The liability raises further doubts about whether the German car-maker will sell Rover to the Phoenix consortium, which has pledged to maintain volume car production at Longbridge. There was growing speculation last night that BMW was preparing to ditch Phoenix and revive talks with the venture capital group Alchemy, which dramatically broke off negotiations a week ago. Phoenix said last night that financing was now in place, but refused to give any details.

The BMW liability arises because of the way it is dismantling the Rover group prior to the sale.
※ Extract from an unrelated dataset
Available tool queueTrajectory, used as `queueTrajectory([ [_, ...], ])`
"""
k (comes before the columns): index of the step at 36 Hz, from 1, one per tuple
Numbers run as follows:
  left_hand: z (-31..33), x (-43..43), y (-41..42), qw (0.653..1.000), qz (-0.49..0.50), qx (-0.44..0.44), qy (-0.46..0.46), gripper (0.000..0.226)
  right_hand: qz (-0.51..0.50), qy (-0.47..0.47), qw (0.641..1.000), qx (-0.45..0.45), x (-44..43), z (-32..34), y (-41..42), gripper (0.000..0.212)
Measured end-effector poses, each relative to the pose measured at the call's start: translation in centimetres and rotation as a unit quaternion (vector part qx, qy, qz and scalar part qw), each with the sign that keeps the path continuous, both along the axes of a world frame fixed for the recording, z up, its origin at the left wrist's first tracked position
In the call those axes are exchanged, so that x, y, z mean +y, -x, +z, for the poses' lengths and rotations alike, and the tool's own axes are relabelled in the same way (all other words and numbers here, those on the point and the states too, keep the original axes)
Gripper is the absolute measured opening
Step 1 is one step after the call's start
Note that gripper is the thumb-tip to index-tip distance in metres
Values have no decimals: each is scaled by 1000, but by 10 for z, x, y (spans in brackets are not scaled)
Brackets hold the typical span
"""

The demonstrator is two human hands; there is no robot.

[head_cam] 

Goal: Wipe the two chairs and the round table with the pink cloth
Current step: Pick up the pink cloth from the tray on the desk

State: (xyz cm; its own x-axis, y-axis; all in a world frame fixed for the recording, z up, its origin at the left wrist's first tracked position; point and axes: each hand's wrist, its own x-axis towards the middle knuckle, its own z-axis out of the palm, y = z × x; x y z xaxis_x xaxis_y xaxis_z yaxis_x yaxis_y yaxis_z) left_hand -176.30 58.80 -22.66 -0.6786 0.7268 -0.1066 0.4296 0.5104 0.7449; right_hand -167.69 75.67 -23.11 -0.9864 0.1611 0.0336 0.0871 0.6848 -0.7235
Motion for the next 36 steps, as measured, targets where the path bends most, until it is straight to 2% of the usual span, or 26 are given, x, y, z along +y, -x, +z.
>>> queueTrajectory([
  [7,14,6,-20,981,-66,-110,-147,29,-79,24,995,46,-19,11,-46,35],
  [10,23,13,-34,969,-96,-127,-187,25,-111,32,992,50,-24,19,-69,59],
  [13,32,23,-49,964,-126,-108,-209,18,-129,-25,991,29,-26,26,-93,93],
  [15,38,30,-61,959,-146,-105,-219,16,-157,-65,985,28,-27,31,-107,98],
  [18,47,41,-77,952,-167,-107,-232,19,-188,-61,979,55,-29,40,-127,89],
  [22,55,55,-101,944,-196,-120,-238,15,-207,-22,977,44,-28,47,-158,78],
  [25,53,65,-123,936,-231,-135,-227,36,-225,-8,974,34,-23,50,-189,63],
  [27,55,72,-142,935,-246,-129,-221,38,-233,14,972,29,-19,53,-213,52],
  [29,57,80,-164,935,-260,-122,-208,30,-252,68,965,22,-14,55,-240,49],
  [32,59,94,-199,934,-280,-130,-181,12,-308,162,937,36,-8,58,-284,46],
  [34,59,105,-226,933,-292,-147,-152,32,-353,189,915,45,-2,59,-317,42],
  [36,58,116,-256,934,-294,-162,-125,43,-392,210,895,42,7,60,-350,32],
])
The Cowley plant in Oxford, where BMW intends to manufacture the new Mini, and Land-Rover, which is being sold to Ford for £1.8bn, have been put into a new BMW subsidiary separate from Longbridge.
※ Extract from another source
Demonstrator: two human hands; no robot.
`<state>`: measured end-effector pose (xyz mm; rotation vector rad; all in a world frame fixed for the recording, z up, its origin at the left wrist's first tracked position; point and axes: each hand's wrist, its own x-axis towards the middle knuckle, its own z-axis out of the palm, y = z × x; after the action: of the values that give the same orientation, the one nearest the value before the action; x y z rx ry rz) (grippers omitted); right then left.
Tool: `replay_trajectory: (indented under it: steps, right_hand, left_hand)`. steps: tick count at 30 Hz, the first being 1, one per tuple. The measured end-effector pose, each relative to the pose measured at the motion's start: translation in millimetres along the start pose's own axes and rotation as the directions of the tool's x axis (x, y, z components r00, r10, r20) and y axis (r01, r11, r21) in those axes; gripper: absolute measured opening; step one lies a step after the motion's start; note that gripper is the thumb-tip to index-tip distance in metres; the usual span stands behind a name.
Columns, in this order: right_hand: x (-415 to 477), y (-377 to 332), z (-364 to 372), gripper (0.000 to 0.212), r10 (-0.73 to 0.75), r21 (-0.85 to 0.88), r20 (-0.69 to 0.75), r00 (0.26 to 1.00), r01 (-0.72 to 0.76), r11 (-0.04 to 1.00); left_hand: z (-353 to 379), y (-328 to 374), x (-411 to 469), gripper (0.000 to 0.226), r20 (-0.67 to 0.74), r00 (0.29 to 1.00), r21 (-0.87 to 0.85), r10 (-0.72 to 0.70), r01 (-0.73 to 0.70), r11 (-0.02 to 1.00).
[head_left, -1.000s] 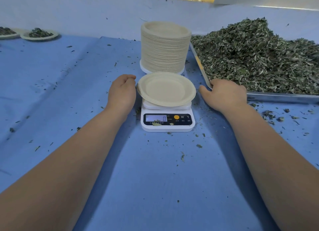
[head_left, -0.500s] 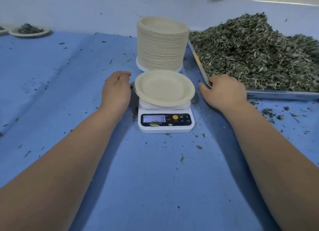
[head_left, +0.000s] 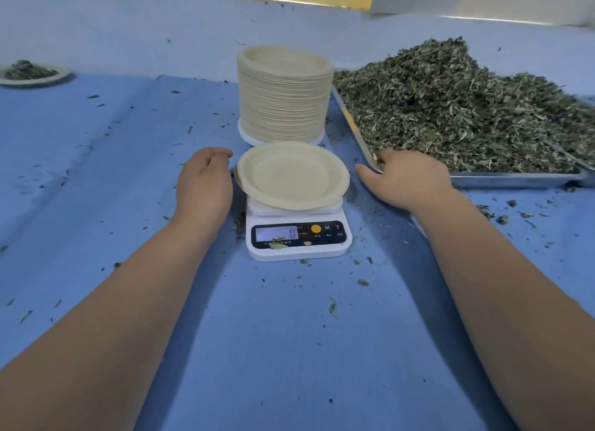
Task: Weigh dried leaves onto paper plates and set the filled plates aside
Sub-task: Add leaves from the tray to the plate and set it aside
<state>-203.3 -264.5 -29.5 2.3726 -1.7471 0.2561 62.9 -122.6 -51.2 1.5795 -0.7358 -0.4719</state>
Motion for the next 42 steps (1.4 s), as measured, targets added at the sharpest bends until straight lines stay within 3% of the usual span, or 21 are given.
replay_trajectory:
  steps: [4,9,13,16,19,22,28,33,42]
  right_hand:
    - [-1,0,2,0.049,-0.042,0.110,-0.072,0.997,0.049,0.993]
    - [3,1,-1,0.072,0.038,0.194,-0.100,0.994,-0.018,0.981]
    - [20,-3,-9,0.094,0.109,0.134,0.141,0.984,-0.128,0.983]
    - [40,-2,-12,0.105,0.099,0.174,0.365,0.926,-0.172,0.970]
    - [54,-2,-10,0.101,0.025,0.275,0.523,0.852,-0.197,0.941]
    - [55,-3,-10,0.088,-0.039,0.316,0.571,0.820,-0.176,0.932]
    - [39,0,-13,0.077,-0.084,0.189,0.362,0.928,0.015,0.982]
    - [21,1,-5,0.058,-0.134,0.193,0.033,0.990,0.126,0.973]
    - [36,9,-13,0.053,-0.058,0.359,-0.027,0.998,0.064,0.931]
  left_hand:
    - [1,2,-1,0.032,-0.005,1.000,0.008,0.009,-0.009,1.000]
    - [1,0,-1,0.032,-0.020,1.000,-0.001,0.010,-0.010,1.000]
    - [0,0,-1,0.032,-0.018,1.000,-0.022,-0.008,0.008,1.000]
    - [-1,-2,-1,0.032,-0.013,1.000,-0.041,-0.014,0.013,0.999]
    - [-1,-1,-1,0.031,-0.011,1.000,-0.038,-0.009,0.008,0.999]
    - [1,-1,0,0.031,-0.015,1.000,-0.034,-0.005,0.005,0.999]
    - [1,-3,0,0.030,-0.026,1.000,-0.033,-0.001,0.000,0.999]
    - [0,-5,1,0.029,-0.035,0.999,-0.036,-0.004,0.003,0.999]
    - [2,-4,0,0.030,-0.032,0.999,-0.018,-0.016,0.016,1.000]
Under UK insolvency law these "hive-outs" create what is known as a related party contract. This means that if Longbridge closes at any time in the next two years, then the liquidators of the business would be entitled to seize both Land Rover and Cowley to help pay off creditors.

BMW has already made a £2bn provision in its accounts to pay for its withdrawal from Rover. But this only covers the write-down of fixed assets and stocks, redundancy payments and lease finance liabilities. The Land Rover and Cowley liabilities are separate.

Doubts are growing over whether the Phoenix consortium, led by the former Rover chief executive John Towers, can raise the necessary finance. BMW has given Phoenix until early next week to prove that the funds are available.

Mr Towers met the Secretary of State for Trade and Industry, Stephen Byers, yesterday morning to update him on the progress of the bid. Afterwards a DTI spokesman said Mr Byers had been briefed on the financial position but no formal request for government help had been made.

The DTI added that it would remain in close contact with the Phoenix consortium over the next few days.But the managing partner of Alchemy, Jon Moulton, said he believed the Phoenix consortium was on the point of collapse. "The Faulty Towers bid is about to fall over," he said.

Alchemy is understood to have maintained confidential contact with BMW since it dramatically pulled out of talks to buy Rover a week ago and is ready to resume negotiations at short notice. "Things could conceivably move quite quickly," Mr Moulton said.

Alchemy would rename Longbridge as MG Cars and cut production to around 60,000 cars a year - less than half current output. This would mean 3,000 to 4,000 redundancies compared to the 1,500 envisaged by Phoenix, which has pledged to maintain volume production of up to 250,000 cars. But Mr Moulton said: "The Alchemy deal will deliver some jobs, which is better than no jobs."

In addition to the cost of maintaining volume car production and providing dealer finance, Phoenix would also have to assume some £250m of liabilities relating to buyback guarantees on Rover cars sold through lease finance deals.

John Redwood, the former Conservative trade and industry spokesman, said it seemed that Downing Street was trying to bring Alchemy back into the talks. "Stephen Byers should step aside and give Rover a chance," he added.